- Theatrical release poster
- Directed by: A. C. Tirulokchandar
- Written by: Aaroor Dass (dialogues)
- Screenplay by: A. C. Tirulokchandar
- Based on: Adalat
- Produced by: G. Hanumatha Rao
- Starring: Sivaji Ganesan Sujatha Sridevi
- Cinematography: M. Viswanath Rai
- Edited by: Kandhaswamy
- Music by: M. S. Viswanathan
- Production company: Padmalaya Pictures
- Release date: 6 November 1980;
- Country: India
- Language: Tamil

= Vishwaroopam (1980 film) =

1980 film by A. C. Tirulokchandar

Vishwaroopam is a 1980 Indian Tamil-language film directed by A. C. Tirulokchandar for Krishna's Padmalaya Pictures. The film stars Sivaji Ganesan, Sridevi and Sujatha. It is a remake of the 1976 Hindi film Adalat. The film was released on 6 November 1980.

== Plot ==

Sathyamoorthy is an innocent and honest hardworking villager. He helps Ashok, Rajan and their friend in a time of trouble, who offer him a lot of money in return. He insults them saying he did his duty and money isn't everything. However, fate plays a cruel turn making him desperate for money to treat his wife. He runs to them and they turn him into a criminal, much like them. He gains experience quickly, and soon usurps their dominance. His wife and son, Raja, however are unaware of his activities.

== Soundtrack ==
The soundtrack was composed by M. S. Viswanathan.

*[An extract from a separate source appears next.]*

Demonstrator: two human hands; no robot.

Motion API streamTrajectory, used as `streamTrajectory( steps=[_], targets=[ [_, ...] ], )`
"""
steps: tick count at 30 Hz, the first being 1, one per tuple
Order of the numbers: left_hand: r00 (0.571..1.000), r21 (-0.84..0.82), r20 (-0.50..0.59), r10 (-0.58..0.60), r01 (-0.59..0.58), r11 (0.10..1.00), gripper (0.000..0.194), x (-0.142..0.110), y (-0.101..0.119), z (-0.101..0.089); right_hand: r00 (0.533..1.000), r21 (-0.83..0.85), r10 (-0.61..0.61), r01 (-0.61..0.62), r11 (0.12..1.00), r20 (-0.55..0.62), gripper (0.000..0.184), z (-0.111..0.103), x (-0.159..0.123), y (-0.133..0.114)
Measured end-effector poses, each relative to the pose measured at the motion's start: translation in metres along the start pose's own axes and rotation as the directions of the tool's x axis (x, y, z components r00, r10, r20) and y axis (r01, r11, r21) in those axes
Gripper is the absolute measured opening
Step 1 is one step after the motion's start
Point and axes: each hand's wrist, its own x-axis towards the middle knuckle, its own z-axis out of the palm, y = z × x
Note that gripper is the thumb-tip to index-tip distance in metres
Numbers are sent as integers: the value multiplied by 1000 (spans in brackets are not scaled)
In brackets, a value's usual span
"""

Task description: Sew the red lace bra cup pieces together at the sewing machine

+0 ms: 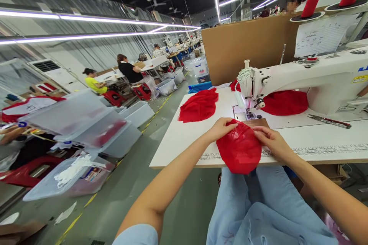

| Song's | Singer's | Lyric's |
|---|---|---|
| "Yenna Yaru Nenacha" | T. M. Soundararajan | Kannadasan |
| "Vazhkaiel Enakkor Puduragam" | S. P. Balasubrahmanyam | Vaali |
| "Naan Patta Kadan Ethnaiyo" | T. M. Soundararajan | Vaali |
| "Oh Miss" | S. P. Balasubrahmanyam | Pulamaipithan |
| "Rajathi Rajanukku" | T. M. Soundararajan, Vani Jairam | Vaali |

== Release and reception ==
Vishwaroopam was released on 6 November 1980, Diwali day. Piousji of Sunday wrote, "Though Sivaji was rather impressive in the father's role he looked almost silly as the son." T. N. Krishnan, writing for Kalki, called the film a Vishwaroopam (great form) with regards to cast performances.